### Your goal
Print the data verbatim. Leave every image out.

### Given information
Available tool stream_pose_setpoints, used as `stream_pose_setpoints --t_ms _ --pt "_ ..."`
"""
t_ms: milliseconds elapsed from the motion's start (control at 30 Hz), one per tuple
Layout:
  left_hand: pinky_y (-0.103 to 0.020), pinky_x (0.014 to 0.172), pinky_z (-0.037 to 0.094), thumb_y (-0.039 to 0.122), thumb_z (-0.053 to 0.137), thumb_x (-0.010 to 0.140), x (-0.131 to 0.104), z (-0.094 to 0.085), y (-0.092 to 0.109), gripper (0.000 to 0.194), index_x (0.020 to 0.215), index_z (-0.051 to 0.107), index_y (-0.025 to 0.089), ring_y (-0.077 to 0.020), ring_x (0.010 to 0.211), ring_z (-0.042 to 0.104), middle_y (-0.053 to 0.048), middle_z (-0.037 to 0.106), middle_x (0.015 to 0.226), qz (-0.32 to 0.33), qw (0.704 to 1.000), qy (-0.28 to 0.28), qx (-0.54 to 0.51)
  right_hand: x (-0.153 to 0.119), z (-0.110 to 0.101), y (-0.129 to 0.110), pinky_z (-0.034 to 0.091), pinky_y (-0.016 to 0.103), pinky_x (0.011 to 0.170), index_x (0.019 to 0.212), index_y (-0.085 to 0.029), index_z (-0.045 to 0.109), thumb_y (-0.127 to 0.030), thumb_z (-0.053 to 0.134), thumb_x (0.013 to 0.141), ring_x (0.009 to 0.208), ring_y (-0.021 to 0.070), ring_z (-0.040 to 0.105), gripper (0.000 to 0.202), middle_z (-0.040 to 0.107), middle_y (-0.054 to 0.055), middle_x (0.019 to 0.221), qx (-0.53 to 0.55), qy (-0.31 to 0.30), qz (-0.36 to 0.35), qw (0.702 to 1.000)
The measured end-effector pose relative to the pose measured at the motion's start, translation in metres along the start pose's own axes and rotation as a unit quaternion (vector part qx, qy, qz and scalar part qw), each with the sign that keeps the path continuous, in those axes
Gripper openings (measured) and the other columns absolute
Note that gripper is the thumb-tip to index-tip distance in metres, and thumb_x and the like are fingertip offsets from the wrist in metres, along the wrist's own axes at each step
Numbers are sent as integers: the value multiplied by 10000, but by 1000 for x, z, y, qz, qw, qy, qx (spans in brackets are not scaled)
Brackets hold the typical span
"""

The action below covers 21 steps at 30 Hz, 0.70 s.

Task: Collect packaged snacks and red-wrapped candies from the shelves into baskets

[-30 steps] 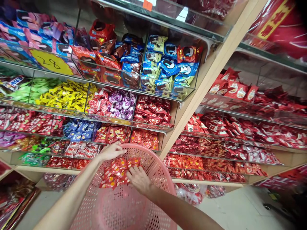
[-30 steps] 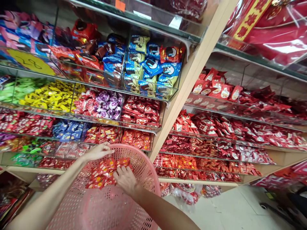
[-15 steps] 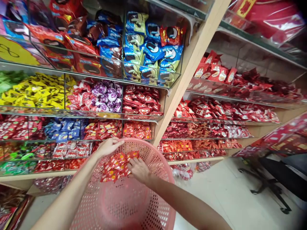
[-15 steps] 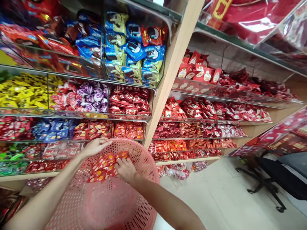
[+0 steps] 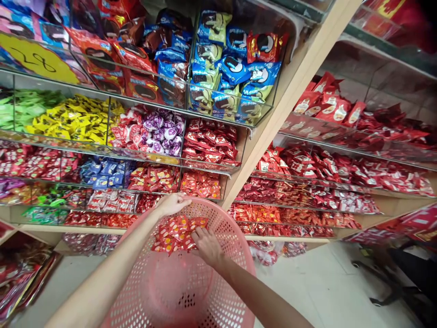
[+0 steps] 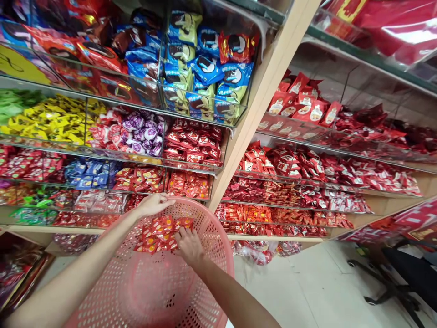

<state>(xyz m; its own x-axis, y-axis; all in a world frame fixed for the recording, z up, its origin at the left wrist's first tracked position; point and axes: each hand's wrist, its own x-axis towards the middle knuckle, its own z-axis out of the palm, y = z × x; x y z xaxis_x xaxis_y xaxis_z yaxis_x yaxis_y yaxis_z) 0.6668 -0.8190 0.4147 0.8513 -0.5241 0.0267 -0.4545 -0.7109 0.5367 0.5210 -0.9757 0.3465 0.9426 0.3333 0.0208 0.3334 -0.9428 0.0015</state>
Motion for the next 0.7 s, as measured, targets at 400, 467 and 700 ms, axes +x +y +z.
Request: stream_pose_setpoints --t_ms 400,467,700 --pt "-259 562 339 683 237 799 7 -7 29 542 759 535 232 -189 629 575 1 597 641 -30 997 15 64 2 -7 21 443 390 846 1088 -182 514 -376 630 758 994 243 561 400 561 92 1084 44 -7 26 999" --pt "-268 583 357 679 244 799 6 -6 29 527 817 528 236 -198 654 590 -2 615 676 -45 997 15 65 3 -10 24 444 386 850 1101 -190 511 -383 619 765 990 238 566 402 555 93 1093 52 -11 21 998" --pt "-335 747 411 669 243 808 -10 -11 18 587 1142 482 251 -264 889 630 -79 682 947 -81 988 53 120 18 -22 23 448 390 866 1048 -171 547 -560 501 780 1006 250 558 475 554 106 1069 91 25 -23 995"
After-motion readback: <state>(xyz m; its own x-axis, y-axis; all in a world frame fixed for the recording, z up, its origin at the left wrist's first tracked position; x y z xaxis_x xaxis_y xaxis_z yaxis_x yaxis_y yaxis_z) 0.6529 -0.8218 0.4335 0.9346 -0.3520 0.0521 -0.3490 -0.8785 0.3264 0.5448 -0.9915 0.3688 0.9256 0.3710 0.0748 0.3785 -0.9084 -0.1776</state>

### Solution to this task
Available tool stream_pose_setpoints, used as `stream_pose_setpoints --t_ms _ --pt "_ ..."`
"""
t_ms: milliseconds elapsed from the motion's start (control at 30 Hz), one per tuple
Layout:
  left_hand: pinky_y (-0.103 to 0.020), pinky_x (0.014 to 0.172), pinky_z (-0.037 to 0.094), thumb_y (-0.039 to 0.122), thumb_z (-0.053 to 0.137), thumb_x (-0.010 to 0.140), x (-0.131 to 0.104), z (-0.094 to 0.085), y (-0.092 to 0.109), gripper (0.000 to 0.194), index_x (0.020 to 0.215), index_z (-0.051 to 0.107), index_y (-0.025 to 0.089), ring_y (-0.077 to 0.020), ring_x (0.010 to 0.211), ring_z (-0.042 to 0.104), middle_y (-0.053 to 0.048), middle_z (-0.037 to 0.106), middle_x (0.015 to 0.226), qz (-0.32 to 0.33), qw (0.704 to 1.000), qy (-0.28 to 0.28), qx (-0.54 to 0.51)
  right_hand: x (-0.153 to 0.119), z (-0.110 to 0.101), y (-0.129 to 0.110), pinky_z (-0.034 to 0.091), pinky_y (-0.016 to 0.103), pinky_x (0.011 to 0.170), index_x (0.019 to 0.212), index_y (-0.085 to 0.029), index_z (-0.045 to 0.109), thumb_y (-0.127 to 0.030), thumb_z (-0.053 to 0.134), thumb_x (0.013 to 0.141), ring_x (0.009 to 0.208), ring_y (-0.021 to 0.070), ring_z (-0.040 to 0.105), gripper (0.000 to 0.202), middle_z (-0.040 to 0.107), middle_y (-0.054 to 0.055), middle_x (0.019 to 0.221), qx (-0.53 to 0.55), qy (-0.31 to 0.30), qz (-0.36 to 0.35), qw (0.702 to 1.000)
The measured end-effector pose relative to the pose measured at the motion's start, translation in metres along the start pose's own axes and rotation as a unit quaternion (vector part qx, qy, qz and scalar part qw), each with the sign that keeps the path continuous, in those axes
Gripper openings (measured) and the other columns absolute
Note that gripper is the thumb-tip to index-tip distance in metres, and thumb_x and the like are fingertip offsets from the wrist in metres, along the wrist's own axes at each step
Numbers are sent as integers: the value multiplied by 10000, but by 1000 for x, z, y, qz, qw, qy, qx (spans in brackets are not scaled)
Brackets hold the typical span
"""

The action below covers 21 steps at 30 Hz, 0.70 s.

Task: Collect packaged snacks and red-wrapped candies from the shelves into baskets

[-30 steps] 
[-30 steps] 
[-15 steps] 
[-15 steps] 
[+0 steps] 
[+0 steps] 

<state>(xyz m; its own x-axis, y-axis; all in a world frame fixed for the recording, z up, its origin at the left wrist's first tracked position; point and axes: each hand's wrist, its own x-axis towards the middle knuckle, its own z-axis out of the palm, y = z × x; x y z xaxis_x xaxis_y xaxis_z yaxis_x yaxis_y yaxis_z) 0.6668 -0.8190 0.4147 0.8513 -0.5241 0.0267 -0.4545 -0.7109 0.5367 0.5210 -0.9757 0.3465 0.9426 0.3333 0.0208 0.3334 -0.9428 0.0015</state>
Motion for the next 0.7 s, as measured, targets at 400, 467 and 700 ms, axes +x +y +z.
Request: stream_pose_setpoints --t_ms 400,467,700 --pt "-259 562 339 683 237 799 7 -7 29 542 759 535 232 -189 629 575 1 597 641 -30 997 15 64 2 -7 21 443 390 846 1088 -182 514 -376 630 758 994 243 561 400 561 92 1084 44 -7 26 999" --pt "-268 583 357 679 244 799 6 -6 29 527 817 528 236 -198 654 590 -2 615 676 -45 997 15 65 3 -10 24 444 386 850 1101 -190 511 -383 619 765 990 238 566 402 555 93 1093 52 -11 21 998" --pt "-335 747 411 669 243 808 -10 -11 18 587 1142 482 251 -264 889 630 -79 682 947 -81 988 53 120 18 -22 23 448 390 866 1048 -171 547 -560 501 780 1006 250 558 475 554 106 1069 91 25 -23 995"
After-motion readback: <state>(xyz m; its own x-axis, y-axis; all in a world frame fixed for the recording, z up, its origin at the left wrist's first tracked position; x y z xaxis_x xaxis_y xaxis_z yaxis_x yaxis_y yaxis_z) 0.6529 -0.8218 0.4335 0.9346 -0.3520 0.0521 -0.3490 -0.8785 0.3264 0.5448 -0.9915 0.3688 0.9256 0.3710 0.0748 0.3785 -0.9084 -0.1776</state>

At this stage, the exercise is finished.